Gasper Mason C, Ott Brian R, Lapane Kate L
Department of Clinical Neurosciences, Brown University, Providence, Rhode Island, USA.
Am J Geriatr Pharmacother. 2005 Mar;3(1):1-7. doi: 10.1016/j.amjopharm.2005.02.001.
Since cholinesterase inhibitors (CEIs) were approved for use in mild to moderate Alzheimer's disease, the therapeutic efficacy of this class of medications has largely centered on demonstration of short-term improvement in cognition and global function. Later evidence suggested that the beneficial effects of CEIs might be sustainable for at least 3 years and that CEIs may have a disease-modifying effect on Alzheimer's disease. These broad-ranging, long-term effects may explain the recent finding that the use of a CEI among nursing home residents with dementia was associated with lower mortality.
The goal of this study was to investigate whether donepezil treatment is associated with reduced mortality in nursing home residents who have dementia.
We performed a retrospective matched cohort study using the Systematic Assessment of Geriatric Drug Use via Epidemiology database, which contains data collected with the Minimum Data Set on a cross section of 915,469 nursing home residents aged > 65 years between 1998 and 2000 in 6 US states. We identified users of donepezil (5 and 10 mg) and an equal number of matched nonusers in the same facility, date of donepezil use, level of cognitive function, and dementia diagnosis. Comparisons of the 2 groups were made for sociodemographic variables, dementia severity, number of medications, and major comorbid illnesses (heart disease, cancer, diabetes mellitus, chronic obstructive pulmonary disease, and malnutrition), as well as survival over the 2-year study period.
A total of 5423 users and 5423 nonusers of donepezil were identified. Based on Cox proportional hazards models, donepezil users showed a lower mortality rate than nonusers. The hazard rate ratio was 0.89 (95% CI, 0.83-0.95). After adjusting for the confounding variables, sociodemographic factors, other psychotropic drugs, and comorbid conditions, this survival advantage remained (hazard rate ratio, 0.90; 95% CI, 0.84-0.96).

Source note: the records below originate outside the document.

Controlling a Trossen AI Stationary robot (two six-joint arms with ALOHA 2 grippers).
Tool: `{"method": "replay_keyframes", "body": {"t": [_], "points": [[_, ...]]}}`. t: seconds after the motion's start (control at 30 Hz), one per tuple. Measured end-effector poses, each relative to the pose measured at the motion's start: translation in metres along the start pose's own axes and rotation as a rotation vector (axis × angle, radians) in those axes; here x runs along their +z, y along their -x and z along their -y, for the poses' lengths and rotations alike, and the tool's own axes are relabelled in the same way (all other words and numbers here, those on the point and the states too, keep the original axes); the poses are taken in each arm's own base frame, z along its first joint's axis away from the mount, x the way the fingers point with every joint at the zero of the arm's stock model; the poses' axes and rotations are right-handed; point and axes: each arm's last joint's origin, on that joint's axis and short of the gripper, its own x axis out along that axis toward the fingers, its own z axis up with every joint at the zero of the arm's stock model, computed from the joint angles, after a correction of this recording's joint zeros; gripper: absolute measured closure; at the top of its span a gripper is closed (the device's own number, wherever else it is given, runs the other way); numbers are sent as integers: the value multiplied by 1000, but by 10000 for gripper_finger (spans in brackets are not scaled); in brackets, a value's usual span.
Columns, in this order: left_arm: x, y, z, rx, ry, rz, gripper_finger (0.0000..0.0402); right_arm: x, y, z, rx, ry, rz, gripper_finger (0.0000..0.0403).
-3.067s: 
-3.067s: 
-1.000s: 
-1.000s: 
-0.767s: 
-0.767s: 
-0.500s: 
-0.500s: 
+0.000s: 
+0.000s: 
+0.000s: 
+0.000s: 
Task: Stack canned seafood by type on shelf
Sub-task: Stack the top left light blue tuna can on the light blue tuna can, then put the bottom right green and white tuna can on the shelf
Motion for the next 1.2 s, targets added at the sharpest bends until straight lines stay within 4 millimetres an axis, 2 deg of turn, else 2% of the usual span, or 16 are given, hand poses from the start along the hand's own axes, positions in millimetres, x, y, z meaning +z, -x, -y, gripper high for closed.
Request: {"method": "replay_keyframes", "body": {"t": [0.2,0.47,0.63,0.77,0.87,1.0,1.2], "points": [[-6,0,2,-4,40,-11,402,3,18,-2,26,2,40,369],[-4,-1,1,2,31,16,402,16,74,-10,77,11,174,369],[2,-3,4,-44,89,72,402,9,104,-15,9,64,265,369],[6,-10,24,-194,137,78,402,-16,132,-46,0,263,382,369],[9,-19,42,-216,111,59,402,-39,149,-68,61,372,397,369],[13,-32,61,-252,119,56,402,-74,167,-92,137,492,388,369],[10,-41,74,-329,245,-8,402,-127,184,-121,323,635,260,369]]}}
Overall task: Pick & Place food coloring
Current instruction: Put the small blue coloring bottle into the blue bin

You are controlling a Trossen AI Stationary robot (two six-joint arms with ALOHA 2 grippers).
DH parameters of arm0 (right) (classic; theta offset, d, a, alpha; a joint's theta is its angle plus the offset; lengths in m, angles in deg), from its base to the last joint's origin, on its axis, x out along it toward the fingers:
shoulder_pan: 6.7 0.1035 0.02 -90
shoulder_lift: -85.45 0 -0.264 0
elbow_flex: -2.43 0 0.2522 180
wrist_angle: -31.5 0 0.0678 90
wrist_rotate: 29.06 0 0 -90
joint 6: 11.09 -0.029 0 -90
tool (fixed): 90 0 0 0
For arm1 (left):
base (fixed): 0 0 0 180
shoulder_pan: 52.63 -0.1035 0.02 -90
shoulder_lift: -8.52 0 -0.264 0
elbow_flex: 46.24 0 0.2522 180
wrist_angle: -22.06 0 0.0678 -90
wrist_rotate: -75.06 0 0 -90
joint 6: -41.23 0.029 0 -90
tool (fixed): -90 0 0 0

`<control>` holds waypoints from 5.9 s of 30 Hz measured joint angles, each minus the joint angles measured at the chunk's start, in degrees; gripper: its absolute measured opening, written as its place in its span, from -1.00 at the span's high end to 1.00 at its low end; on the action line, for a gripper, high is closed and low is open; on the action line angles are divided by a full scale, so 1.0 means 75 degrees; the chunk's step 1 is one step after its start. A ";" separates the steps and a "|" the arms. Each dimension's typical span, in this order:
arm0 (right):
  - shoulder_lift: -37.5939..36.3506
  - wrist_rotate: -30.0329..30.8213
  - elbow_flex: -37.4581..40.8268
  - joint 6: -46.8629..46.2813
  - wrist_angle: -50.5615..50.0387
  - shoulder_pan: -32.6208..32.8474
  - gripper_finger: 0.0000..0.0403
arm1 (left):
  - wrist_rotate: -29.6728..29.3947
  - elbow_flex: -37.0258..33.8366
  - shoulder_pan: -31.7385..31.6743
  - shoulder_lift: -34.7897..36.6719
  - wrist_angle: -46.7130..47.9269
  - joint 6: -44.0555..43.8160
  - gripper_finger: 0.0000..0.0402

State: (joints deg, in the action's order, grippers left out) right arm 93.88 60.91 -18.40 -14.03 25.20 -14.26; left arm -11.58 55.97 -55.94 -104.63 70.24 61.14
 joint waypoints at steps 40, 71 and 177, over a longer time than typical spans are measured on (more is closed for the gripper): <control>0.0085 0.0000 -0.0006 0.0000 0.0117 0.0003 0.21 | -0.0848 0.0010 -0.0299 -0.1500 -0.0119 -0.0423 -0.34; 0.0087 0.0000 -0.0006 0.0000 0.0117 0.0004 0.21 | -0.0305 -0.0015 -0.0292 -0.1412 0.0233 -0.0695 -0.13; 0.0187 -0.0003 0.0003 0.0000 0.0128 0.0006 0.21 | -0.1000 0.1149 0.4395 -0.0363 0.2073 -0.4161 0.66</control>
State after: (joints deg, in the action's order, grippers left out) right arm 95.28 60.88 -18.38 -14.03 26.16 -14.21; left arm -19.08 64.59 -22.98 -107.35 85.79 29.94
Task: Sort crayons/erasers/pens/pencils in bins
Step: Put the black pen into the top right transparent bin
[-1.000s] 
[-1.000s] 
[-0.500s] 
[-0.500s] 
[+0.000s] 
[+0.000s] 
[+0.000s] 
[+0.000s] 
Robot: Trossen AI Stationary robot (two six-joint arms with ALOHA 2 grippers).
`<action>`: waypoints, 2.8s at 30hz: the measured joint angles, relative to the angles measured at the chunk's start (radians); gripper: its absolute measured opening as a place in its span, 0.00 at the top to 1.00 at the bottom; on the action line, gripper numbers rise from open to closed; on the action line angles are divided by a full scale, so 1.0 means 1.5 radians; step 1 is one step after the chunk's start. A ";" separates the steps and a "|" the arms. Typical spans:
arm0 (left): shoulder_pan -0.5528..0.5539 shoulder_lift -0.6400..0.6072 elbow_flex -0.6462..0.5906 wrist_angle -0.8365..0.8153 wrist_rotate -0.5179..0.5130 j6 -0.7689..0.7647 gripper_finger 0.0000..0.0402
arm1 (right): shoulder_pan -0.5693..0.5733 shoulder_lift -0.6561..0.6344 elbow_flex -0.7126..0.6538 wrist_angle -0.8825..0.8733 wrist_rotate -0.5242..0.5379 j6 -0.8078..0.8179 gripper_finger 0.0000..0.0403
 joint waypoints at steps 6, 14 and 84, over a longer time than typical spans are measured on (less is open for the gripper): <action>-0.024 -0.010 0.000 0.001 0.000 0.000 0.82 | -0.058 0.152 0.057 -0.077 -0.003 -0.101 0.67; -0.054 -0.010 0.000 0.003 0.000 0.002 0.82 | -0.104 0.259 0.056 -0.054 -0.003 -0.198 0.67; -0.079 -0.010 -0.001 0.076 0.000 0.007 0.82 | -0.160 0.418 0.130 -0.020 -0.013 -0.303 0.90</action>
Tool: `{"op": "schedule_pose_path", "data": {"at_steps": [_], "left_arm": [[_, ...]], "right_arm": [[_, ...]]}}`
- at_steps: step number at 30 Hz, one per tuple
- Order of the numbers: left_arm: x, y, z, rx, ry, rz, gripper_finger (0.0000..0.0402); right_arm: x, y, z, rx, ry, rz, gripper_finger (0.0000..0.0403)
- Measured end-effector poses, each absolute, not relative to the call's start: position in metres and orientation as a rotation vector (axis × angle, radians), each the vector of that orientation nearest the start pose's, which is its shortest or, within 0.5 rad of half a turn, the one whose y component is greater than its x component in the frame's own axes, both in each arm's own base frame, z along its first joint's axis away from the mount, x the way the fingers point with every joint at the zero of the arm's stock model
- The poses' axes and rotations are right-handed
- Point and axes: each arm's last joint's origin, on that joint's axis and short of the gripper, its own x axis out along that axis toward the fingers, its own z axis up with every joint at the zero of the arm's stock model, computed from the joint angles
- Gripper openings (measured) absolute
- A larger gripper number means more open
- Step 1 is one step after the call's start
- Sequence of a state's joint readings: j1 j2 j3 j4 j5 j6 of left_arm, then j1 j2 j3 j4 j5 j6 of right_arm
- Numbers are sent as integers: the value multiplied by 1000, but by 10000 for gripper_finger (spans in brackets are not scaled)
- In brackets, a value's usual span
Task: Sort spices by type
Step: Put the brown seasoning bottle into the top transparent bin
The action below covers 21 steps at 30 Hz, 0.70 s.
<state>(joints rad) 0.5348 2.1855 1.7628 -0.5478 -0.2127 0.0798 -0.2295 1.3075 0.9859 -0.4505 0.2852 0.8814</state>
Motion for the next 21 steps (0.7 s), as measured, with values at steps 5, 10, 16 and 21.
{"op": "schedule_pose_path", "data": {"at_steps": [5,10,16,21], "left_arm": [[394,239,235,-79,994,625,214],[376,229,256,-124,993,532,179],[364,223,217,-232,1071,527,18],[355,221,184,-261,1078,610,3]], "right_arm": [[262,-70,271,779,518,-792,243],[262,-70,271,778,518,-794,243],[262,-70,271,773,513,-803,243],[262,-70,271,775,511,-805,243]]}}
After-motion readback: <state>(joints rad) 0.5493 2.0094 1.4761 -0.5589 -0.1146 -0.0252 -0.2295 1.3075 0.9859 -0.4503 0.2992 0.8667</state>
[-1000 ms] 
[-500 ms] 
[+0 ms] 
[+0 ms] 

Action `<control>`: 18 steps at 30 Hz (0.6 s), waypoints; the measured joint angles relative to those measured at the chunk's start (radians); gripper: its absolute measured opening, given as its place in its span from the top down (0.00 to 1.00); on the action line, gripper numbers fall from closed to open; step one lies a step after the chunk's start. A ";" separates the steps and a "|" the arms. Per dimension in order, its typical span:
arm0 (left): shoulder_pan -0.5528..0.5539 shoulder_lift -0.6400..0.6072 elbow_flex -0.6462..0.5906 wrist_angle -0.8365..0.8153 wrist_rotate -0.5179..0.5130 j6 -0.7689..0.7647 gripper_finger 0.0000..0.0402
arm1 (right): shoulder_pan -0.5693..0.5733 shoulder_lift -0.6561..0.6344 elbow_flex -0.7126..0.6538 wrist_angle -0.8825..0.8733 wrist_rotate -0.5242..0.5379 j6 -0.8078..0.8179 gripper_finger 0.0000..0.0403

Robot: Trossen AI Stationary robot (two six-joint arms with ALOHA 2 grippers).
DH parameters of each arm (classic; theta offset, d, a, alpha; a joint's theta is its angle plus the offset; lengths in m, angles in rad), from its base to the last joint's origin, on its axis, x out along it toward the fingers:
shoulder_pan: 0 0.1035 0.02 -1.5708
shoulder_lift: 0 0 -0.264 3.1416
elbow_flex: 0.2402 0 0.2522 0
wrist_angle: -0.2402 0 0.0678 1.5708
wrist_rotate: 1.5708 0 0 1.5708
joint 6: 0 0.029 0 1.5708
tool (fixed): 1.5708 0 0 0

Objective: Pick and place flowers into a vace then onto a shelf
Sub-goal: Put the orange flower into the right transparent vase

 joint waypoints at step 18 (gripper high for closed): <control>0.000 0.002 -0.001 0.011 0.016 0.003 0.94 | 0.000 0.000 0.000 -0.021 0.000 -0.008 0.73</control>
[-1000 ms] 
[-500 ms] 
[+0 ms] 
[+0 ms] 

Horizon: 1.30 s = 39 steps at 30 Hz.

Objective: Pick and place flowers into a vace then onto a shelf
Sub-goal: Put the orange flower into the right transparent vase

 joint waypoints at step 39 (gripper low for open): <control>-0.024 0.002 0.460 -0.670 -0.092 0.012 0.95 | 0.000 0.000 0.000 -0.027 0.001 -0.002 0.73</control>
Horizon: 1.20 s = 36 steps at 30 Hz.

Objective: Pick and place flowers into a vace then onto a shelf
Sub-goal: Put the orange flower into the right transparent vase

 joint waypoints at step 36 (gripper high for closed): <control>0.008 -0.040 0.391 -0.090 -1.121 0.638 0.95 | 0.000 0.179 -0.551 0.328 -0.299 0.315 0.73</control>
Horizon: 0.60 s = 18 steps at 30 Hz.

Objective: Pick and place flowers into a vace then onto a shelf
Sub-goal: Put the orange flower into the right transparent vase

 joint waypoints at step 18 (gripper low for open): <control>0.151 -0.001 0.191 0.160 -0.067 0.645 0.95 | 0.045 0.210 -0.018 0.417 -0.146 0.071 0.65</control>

A relationship was observed between treatment of nursing home residents with donepezil and lower mortality. If the relationship was due to a direct effect of donepezil use, then this observation has implications for the socioeconomic impact of CEI therapy in those with advanced dementia in the nursing home. These implications deserve future investigation.
自从胆碱酯酶抑制剂(CEIs)被批准用于治疗轻至中度阿尔茨海默病以来,这类药物的治疗效果主要集中在短期内认知和整体功能的改善上。后来的证据表明,CEIs的有益效果可能至少可持续3年,并且CEIs可能对阿尔茨海默病具有疾病修饰作用。这些广泛的长期影响可能解释了最近的一项发现,即在患有痴呆症的养老院居民中使用CEI与较低的死亡率相关。
本研究的目的是调查多奈哌齐治疗是否与患有痴呆症的养老院居民死亡率降低相关。
我们使用通过流行病学进行老年药物使用系统评估数据库进行了一项回顾性匹配队列研究,该数据库包含1998年至2000年期间美国6个州915469名年龄>65岁的养老院居民横断面的最小数据集收集的数据。我们在同一机构、多奈哌齐使用日期、认知功能水平和痴呆症诊断中确定了多奈哌齐(5毫克和10毫克)使用者和数量相等的匹配非使用者。对两组进行社会人口统计学变量、痴呆症严重程度、药物数量和主要合并症(心脏病、癌症、糖尿病、慢性阻塞性肺疾病和营养不良)以及2年研究期间的生存率比较。
共确定了5423名多奈哌齐使用者和5423名非使用者。基于Cox比例风险模型,多奈哌齐使用者的死亡率低于非使用者。风险率比为0.89(95%CI,0.83-0.95)。在调整混杂变量、社会人口统计学因素、其他精神药物和合并症后,这种生存优势仍然存在(风险率比,0.90;95%CI,0.84-0.96)。
观察到在养老院居民中使用多奈哌齐与较低的死亡率之间存在关联。如果这种关联是由于使用多奈哌齐的直接作用,那么这一观察结果对养老院中晚期痴呆症患者CEI治疗的社会经济影响具有启示意义。这些启示值得未来进行研究。